Task requirements: In the records below, tally each line that contains the word "right" and give the total only.

══ Source material ══

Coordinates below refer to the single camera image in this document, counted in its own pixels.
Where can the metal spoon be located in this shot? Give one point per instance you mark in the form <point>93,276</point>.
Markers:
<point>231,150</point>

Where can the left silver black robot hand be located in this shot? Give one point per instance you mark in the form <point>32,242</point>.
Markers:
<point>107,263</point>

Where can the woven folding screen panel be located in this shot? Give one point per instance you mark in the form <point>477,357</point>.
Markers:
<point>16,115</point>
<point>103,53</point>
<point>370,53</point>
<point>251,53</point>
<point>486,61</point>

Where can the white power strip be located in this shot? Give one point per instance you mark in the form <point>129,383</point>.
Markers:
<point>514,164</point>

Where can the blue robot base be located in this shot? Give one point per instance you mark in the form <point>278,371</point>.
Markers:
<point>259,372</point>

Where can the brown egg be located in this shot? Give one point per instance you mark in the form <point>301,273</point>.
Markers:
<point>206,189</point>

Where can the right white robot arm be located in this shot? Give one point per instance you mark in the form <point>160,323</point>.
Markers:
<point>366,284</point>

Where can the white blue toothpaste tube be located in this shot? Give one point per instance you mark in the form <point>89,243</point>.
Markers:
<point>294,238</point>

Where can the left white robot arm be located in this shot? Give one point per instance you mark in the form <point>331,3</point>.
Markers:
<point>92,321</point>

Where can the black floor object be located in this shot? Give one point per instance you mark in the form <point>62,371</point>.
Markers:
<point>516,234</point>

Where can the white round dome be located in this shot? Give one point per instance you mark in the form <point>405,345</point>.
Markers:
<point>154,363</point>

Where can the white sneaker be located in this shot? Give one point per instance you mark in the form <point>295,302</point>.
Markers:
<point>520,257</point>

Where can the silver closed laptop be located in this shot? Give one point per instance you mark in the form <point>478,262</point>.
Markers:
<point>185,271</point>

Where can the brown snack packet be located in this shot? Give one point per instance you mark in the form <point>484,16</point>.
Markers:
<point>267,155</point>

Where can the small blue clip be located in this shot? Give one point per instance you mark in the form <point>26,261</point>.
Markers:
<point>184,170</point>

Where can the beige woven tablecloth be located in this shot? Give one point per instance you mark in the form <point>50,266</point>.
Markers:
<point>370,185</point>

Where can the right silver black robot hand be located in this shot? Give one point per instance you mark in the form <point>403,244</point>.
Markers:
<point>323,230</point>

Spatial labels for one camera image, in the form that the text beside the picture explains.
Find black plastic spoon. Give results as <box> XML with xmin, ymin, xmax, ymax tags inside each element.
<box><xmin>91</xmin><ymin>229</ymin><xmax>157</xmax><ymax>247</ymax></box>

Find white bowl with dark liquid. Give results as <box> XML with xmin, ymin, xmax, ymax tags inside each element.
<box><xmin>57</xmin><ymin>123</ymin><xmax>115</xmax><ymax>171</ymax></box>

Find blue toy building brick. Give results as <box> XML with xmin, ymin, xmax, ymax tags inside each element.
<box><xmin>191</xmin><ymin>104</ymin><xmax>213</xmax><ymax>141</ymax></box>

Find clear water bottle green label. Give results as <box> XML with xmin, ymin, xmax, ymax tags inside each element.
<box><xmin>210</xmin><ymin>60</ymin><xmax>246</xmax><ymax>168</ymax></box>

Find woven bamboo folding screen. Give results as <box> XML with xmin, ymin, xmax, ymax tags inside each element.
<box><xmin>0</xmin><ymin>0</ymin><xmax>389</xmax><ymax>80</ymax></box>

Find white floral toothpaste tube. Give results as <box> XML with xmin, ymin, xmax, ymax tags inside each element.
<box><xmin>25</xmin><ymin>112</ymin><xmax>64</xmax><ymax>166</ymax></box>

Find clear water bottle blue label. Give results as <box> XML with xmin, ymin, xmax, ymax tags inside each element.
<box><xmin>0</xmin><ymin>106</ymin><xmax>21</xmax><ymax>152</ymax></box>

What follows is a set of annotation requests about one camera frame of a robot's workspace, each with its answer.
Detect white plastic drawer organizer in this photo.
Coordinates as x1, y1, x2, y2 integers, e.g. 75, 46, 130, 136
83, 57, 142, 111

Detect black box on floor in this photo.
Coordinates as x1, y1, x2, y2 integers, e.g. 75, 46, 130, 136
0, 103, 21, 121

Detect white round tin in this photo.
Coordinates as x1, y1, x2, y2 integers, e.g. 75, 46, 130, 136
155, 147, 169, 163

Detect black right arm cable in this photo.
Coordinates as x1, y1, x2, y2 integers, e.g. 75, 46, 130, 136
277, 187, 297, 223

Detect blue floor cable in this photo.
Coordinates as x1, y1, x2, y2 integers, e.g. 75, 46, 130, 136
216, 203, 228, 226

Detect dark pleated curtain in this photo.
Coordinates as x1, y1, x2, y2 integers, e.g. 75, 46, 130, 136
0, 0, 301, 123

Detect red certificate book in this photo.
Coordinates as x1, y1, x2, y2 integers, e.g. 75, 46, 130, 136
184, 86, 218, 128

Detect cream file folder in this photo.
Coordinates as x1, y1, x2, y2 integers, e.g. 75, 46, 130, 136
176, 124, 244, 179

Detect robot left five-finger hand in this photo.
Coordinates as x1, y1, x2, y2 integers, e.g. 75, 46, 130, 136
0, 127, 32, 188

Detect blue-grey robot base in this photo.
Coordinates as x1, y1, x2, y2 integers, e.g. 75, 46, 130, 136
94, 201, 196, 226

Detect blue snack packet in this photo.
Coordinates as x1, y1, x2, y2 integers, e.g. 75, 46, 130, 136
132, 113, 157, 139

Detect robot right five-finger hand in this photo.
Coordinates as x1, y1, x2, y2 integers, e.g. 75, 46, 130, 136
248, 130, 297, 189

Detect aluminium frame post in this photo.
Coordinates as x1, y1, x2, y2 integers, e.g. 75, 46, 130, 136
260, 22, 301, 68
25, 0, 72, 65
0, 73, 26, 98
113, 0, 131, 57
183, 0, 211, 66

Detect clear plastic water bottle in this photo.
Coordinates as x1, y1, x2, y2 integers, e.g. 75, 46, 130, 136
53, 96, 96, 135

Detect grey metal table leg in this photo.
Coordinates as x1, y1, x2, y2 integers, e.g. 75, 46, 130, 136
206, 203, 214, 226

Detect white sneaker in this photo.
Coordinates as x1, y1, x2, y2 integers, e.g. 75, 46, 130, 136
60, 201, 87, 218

═══

Answer to this task: 4